Parties often contract in advance to litigate disputes in a particular forum. When a dispute later arises, one or the other of the parties may have second thoughts and file suit in a perceived more–favorable venue. How does the other party then enforce the contractual agreement to litigate elsewhere? The correct procedural mechanism for enforcing a forum selection clause was at issue in Atlantic Marine Construction Co. v. United States District Court, 2013 U.S. LEXIS 8775, 2013 WL 6231157 (U.S. Dec. 3, 2013), decided by a unanimous Supreme Court on December 3, 2013. 

Atlantic Marine Construction Co., a Virginia corporation, subcontracted with J–Crew Management, Inc., a Texas corporation. The subcontract included a forum selection clause providing that disputes would be litigated in the Eastern District of Virginia, but J–Crew sued in the Western District of Texas. Atlantic Marine moved to dismiss under Fed. R. Civ. P. 12(b)(3) and 28 U.S.C. §1406, or, in the alternative, to transfer under 28 U.S.C. §1404(a).

The district court denied both motions. It concluded that Section 1404(a) is the exclusive mechanism for enforcing a forum selection clause designating a specific federal forum and that Atlantic Marine had not met its burden of showing why the interests of justice or convenience of parties weighed in favor of transferring the case to Virginia. Atlantic Marine asked the Fifth Circuit for a writ of mandamus directing the district court to dismiss or transfer the case.

In a decision discussed in an earlier blog by Jadd Masso, the Fifth Circuit denied the writ. The choice between Rule 12(b)(3) and Section 1406 on the one hand and Section 1404 on the other turned on whether private parties can, through a forum selection clause, render venue improper in a court in which venue is otherwise proper under Section 1391. Federal circuit courts were divided on that issue. The Fifth Circuit held that Section 1404(a) was the proper procedural mechanism and that the district court did not err in refusing to enforce the clause under Section 1404(a).

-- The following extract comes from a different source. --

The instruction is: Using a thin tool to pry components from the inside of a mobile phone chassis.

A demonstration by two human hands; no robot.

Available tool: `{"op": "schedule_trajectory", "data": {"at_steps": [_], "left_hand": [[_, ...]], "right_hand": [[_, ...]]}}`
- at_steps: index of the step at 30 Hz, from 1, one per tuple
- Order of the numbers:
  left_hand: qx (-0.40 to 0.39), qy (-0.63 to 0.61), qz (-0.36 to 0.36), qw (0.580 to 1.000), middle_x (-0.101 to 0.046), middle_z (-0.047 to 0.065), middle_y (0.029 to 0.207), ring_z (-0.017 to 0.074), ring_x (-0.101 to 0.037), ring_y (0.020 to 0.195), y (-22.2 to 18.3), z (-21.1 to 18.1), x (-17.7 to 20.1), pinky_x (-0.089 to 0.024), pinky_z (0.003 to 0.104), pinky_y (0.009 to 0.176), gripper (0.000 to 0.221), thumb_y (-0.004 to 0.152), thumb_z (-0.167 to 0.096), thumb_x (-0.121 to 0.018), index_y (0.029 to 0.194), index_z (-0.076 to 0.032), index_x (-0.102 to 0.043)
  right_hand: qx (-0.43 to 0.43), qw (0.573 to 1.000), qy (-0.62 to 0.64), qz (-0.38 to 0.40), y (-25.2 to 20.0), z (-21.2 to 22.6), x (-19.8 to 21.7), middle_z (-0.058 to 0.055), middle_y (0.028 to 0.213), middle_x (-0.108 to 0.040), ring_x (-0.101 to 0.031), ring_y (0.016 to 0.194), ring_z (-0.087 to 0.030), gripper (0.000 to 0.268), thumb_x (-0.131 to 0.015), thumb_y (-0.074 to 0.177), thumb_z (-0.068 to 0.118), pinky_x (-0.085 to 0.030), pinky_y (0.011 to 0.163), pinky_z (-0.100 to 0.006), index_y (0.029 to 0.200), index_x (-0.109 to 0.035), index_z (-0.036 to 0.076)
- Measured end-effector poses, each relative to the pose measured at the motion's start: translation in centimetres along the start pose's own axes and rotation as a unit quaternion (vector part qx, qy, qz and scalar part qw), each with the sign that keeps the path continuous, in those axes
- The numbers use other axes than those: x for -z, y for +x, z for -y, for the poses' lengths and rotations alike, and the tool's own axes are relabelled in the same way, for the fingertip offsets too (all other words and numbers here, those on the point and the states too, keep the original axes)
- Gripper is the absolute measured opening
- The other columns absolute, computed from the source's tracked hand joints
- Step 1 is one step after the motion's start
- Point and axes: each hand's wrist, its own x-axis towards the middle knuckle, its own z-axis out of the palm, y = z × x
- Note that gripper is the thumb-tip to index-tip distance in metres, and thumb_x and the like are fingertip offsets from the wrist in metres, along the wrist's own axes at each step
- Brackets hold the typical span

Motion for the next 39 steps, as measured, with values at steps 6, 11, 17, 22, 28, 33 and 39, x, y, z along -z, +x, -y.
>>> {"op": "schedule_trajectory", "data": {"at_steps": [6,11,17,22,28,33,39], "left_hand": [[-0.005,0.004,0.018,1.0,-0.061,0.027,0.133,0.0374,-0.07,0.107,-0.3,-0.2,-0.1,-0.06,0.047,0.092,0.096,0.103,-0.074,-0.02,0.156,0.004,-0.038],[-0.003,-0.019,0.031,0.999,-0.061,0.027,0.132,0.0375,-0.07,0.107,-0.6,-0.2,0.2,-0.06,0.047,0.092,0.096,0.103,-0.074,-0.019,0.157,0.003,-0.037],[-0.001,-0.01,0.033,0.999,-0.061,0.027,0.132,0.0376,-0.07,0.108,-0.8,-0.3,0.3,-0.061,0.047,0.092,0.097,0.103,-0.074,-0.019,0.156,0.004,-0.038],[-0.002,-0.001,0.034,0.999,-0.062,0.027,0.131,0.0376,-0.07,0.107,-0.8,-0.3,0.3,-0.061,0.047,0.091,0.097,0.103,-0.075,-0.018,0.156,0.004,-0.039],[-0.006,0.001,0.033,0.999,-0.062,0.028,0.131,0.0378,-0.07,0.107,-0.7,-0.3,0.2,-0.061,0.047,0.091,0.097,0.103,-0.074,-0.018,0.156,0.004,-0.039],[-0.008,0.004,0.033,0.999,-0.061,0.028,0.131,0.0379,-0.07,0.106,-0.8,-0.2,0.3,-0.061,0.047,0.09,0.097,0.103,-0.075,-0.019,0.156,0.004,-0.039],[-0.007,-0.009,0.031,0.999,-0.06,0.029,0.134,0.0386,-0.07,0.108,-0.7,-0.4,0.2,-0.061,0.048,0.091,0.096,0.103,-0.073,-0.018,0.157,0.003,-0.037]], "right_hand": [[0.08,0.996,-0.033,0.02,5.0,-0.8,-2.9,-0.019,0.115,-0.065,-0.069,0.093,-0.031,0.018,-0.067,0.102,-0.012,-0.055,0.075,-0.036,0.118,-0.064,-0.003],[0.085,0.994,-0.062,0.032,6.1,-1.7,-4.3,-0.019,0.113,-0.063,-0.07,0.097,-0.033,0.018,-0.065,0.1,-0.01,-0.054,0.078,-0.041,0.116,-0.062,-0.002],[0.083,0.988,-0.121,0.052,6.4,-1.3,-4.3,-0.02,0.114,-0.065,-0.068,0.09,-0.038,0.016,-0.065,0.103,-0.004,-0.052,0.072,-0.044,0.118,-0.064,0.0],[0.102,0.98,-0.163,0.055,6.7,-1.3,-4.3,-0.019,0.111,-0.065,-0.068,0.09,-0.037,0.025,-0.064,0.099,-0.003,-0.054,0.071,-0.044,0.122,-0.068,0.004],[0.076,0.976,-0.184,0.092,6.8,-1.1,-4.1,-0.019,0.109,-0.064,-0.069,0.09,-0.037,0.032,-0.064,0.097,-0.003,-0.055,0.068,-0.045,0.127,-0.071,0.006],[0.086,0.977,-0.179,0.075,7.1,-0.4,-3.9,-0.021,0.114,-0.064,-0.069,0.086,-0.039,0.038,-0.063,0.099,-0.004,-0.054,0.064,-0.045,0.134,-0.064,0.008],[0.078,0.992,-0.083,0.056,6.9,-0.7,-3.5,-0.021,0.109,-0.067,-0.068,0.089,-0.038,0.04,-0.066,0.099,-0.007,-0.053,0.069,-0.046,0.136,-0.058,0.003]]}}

A unanimous Supreme Court reversed the Fifth Circuit's decision. The court held that a forum selection clause may be enforced by a motion to transfer under Section 1404(a), which provides that "[f]or the convenience of parties and witnesses, in the interest of justice, a district court may transfer any civil action to any other district or division where it might have been brought, or to any district court division to which all parties have consented." In contrast, Section 1406(a) and Rule 12(b)(3) allow dismissal only when venue is "wrong" or "improper." Whether venue is "wrong" or "improper" depends exclusively on whether the court in which the case was brought satisfies the requirements of the federal venue statute, 28 U.S.C. §1391. If a case falls within one of Section 1391(b)'s districts, venue is proper; if it does not, venue is improper, and the case must be dismissed or transferred under Section 1406(a). Whether the parties' contract contains a forum selection clause has no bearing on whether a case falls into one of the districts specified within Section 1391(b). Thus, a forum selection clause does not render venue in a court "wrong" or "improper" under Section 1406(a) or Rule 12(b)(3).

The Supreme Court instructed that when a defendant files a Section 1404(a) motion based on a forum selection clause, a district court should transfer the case unless extraordinary circumstances unrelated to the convenience of the parties clearly disfavor transfer. The Court held that the district court erred in three respects in its Section 1404(a) analysis. First, the plaintiff, as the party defying the forum selection clause, has the burden of establishing a transfer to the forum for which the parties bargained is unwarranted. Second, the court cannot consider the parties' private interests; it may consider only public interests. Third, when a party bound by a forum selection clause flouts its contractual obligation and files suit in a different forum, a Section 1404(a) transfer of venue will not carry with it the original venue's choice of law rules. Here, the district court improperly placed the burden on the defendant to prove the transfer to the parties' contractual preselected forum was appropriate, erred in giving weight to the parties' private interests, and mistakenly believed that the Virginia federal court was required to apply Texas choice of law rules instead of Virginia's.

Accordingly, Supreme Court reversed the judgment of the Court of Appeals for the Fifth Circuit.